Exercise materials START
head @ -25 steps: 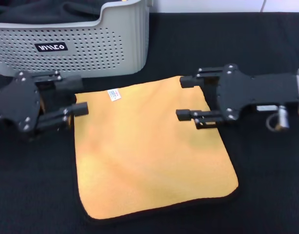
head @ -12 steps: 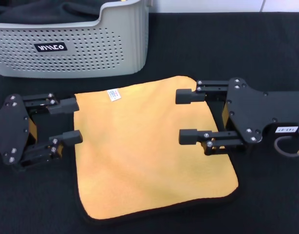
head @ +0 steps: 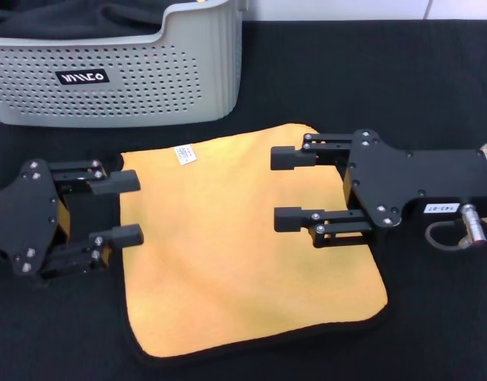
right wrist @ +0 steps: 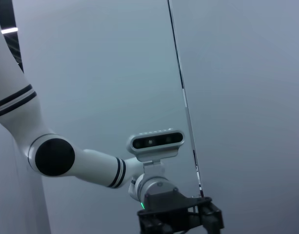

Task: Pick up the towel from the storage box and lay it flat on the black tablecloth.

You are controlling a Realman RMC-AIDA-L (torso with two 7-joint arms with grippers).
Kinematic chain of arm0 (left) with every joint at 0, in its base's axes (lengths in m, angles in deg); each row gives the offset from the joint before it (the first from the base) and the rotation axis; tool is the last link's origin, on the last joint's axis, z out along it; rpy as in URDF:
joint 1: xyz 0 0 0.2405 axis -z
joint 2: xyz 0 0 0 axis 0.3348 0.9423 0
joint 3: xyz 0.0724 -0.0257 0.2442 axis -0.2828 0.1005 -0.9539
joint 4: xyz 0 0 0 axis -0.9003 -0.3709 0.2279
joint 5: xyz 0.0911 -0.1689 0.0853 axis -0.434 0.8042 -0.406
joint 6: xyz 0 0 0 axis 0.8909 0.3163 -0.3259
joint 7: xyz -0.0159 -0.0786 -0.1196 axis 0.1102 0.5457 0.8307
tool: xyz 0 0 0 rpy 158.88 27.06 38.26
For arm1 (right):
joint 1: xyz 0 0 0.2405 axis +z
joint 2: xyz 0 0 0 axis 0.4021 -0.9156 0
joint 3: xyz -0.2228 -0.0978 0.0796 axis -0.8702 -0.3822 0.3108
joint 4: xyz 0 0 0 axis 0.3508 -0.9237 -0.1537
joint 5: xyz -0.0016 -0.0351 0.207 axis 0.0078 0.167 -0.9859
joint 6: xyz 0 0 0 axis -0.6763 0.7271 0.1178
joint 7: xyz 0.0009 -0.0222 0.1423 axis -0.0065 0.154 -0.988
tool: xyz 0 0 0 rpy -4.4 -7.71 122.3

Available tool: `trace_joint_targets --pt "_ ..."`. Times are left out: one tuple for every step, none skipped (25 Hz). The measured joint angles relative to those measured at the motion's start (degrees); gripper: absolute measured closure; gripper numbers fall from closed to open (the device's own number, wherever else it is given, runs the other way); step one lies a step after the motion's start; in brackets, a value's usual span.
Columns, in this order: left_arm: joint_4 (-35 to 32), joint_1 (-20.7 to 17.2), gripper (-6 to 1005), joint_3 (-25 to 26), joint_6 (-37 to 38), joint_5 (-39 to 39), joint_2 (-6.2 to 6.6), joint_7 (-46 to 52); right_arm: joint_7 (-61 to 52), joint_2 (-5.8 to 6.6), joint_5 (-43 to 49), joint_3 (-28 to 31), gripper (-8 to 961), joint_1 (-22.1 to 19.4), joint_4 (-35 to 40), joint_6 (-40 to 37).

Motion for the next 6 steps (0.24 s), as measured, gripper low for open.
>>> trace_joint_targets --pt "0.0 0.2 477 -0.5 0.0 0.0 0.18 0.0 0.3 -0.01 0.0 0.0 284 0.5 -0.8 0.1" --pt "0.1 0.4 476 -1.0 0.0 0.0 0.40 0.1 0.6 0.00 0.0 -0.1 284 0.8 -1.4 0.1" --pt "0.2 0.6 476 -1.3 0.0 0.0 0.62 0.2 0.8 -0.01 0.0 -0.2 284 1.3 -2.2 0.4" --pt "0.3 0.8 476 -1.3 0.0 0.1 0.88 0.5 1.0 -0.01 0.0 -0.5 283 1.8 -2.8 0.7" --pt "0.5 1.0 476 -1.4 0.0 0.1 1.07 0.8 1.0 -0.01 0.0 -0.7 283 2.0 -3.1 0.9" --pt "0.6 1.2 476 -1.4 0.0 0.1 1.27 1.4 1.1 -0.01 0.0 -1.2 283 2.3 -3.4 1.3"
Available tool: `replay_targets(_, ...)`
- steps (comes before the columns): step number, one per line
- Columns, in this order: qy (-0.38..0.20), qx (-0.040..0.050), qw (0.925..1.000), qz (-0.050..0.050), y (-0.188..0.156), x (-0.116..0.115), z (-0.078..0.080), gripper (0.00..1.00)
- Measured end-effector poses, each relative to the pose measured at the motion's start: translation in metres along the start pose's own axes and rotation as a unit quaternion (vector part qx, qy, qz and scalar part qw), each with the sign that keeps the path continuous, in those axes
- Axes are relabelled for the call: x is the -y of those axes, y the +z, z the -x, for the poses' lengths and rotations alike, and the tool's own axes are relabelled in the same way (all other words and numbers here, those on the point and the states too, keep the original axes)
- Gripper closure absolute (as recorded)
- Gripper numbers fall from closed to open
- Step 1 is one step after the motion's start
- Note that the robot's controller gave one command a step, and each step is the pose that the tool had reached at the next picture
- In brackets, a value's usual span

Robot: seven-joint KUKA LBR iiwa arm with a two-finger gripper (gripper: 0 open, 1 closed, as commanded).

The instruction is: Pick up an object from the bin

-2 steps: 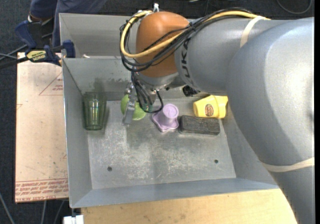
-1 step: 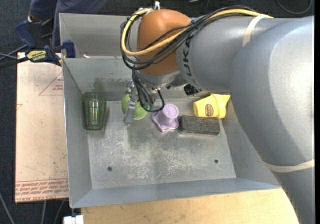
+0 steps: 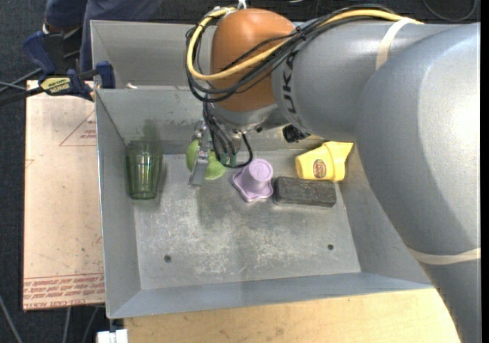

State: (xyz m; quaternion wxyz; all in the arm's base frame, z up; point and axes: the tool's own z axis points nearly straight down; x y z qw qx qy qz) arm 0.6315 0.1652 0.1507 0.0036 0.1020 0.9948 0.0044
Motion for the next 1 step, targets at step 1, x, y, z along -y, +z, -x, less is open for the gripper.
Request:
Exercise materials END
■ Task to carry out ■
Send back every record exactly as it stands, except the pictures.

■ Answer area ■
head @ -25 steps: 
head @ -12 steps: 
head @ +0 steps: 
right wrist @ +0 steps: 

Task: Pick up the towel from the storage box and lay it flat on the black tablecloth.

You are controlling a Realman RMC-AIDA-L (torso with two 7-joint arms with grippers).
Kinematic chain of arm0 (left) with every joint at 0, in its base's axes (lengths in m, angles in deg); each row gives the offset from the joint before it (the first from the base) and the rotation axis; tool is the last link's origin, on the last joint's axis, z out along it; rpy as in URDF:
joint 1: xyz 0 0 0.2405 axis -z
joint 2: xyz 0 0 0 axis 0.3348 0.9423 0
joint 3: xyz 0.0724 -0.0257 0.2442 axis -0.2828 0.1005 -0.9539
joint 4: xyz 0 0 0 axis -0.9003 -0.3709 0.2279
joint 5: xyz 0.0911 -0.1689 0.0853 axis -0.434 0.8042 -0.406
joint 6: xyz 0 0 0 axis 0.8909 0.3163 -0.3259
joint 7: xyz -0.0159 -0.0786 -0.1196 axis 0.1102 0.5457 0.8307
tool: xyz 0 0 0 rpy 158.88 27.06 38.26
For arm1 (right):
joint 1: xyz 0 0 0.2405 axis +z
joint 2: xyz 0 0 0 axis 0.4021 -0.9156 0
joint 3: xyz -0.2228 -0.0978 0.0796 axis -0.8702 -0.3822 0.3108
joint 4: xyz 0 0 0 axis 0.3508 -0.9237 -0.1537
joint 5: xyz -0.0016 -0.0351 0.207 axis 0.0078 0.167 -0.9859
joint 6: xyz 0 0 0 axis -0.6763 0.7271 0.1178
joint 7: xyz 0.0009 -0.0222 0.1423 axis -0.0065 0.154 -0.988
tool: xyz 0 0 0 rpy -4.4 -7.71 122.3

Available tool: `trace_joint_targets --pt "_ ..."`. Times are left out: one tuple for every step, none skipped (25 Hz). The measured joint angles relative to those measured at the motion's start (degrees); gripper: absolute measured closure; gripper numbers fall from closed to open (the device's own number, wherever else it is given, runs the other way); step one lies a step after the motion's start; in brackets, a value's usual span.
Columns, in this order: left_arm: joint_4 (-35 to 32), joint_1 (-20.7 to 17.2), gripper (-6 to 1005), joint_3 (-25 to 26), joint_6 (-37 to 38), joint_5 (-39 to 39), joint_2 (-6.2 to 6.6), joint_7 (-46 to 52); right_arm: joint_7 (-61 to 52), joint_2 (-5.8 to 6.6), joint_5 (-43 to 49), joint_3 (-28 to 31), gripper (-8 to 961), joint_1 (-22.1 to 19.4), joint_4 (-35 to 40), joint_6 (-40 to 37).

Motion for the next 6 steps (0.24 s), as measured, gripper low for open.
>>> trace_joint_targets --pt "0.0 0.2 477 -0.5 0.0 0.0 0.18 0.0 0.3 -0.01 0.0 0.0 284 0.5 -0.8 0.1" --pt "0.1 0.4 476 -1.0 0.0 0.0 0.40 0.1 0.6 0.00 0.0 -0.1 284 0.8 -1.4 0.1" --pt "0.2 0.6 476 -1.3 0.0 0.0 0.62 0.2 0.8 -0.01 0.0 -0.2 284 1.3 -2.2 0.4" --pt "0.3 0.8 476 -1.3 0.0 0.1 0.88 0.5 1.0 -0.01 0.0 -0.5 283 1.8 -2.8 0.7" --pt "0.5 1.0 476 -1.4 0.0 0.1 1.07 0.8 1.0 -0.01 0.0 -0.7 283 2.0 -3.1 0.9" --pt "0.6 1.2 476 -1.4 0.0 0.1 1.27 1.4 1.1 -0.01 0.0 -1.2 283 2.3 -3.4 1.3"
Available tool: `replay_targets(_, ...)`
- steps (comes before the columns): step number, one per line
- Columns, in this order: qy (-0.38..0.20), qx (-0.040..0.050), qw (0.925..1.000), qz (-0.050..0.050), y (-0.188..0.156), x (-0.116..0.115), z (-0.078..0.080), gripper (0.00..1.00)
- Measured end-effector poses, each relative to the pose measured at the motion's start: translation in metres along the start pose's own axes and rotation as a unit quaternion (vector part qx, qy, qz and scalar part qw), each with the sign that keeps the path continuous, in those axes
- Axes are relabelled for the call: x is the -y of those axes, y the +z, z the -x, for the poses' lengths and rotations alike, and the tool's own axes are relabelled in the same way (all other words and numbers here, those on the point and the states too, keep the original axes)
- Gripper closure absolute (as recorded)
- Gripper numbers fall from closed to open
- Step 1 is one step after the motion's start
- Note that the robot's controller gave one command a step, and each step is the pose that the tool had reached at the next picture
- In brackets, a value's usual span

Robot: seven-joint KUKA LBR iiwa arm with a two-finger gripper (gripper: 0 open, 1 closed, as commanded).

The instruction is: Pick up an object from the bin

-2 steps: 
-1 step: 
+0 steps: 

State: (xyz m; quaternion wxyz; all in the arm's base frame, z up; point and axes: the tool's own z axis points nearly straight down; x y z qw qx qy qz) arm 0.6315 0.1652 0.1507 0.0036 0.1020 0.9948 0.0044
Motion for the next 1 step, targets at step 1, x, y, z along -y, +z, -x, less is open for the gripper.
Request:

What has been written here completes the answer.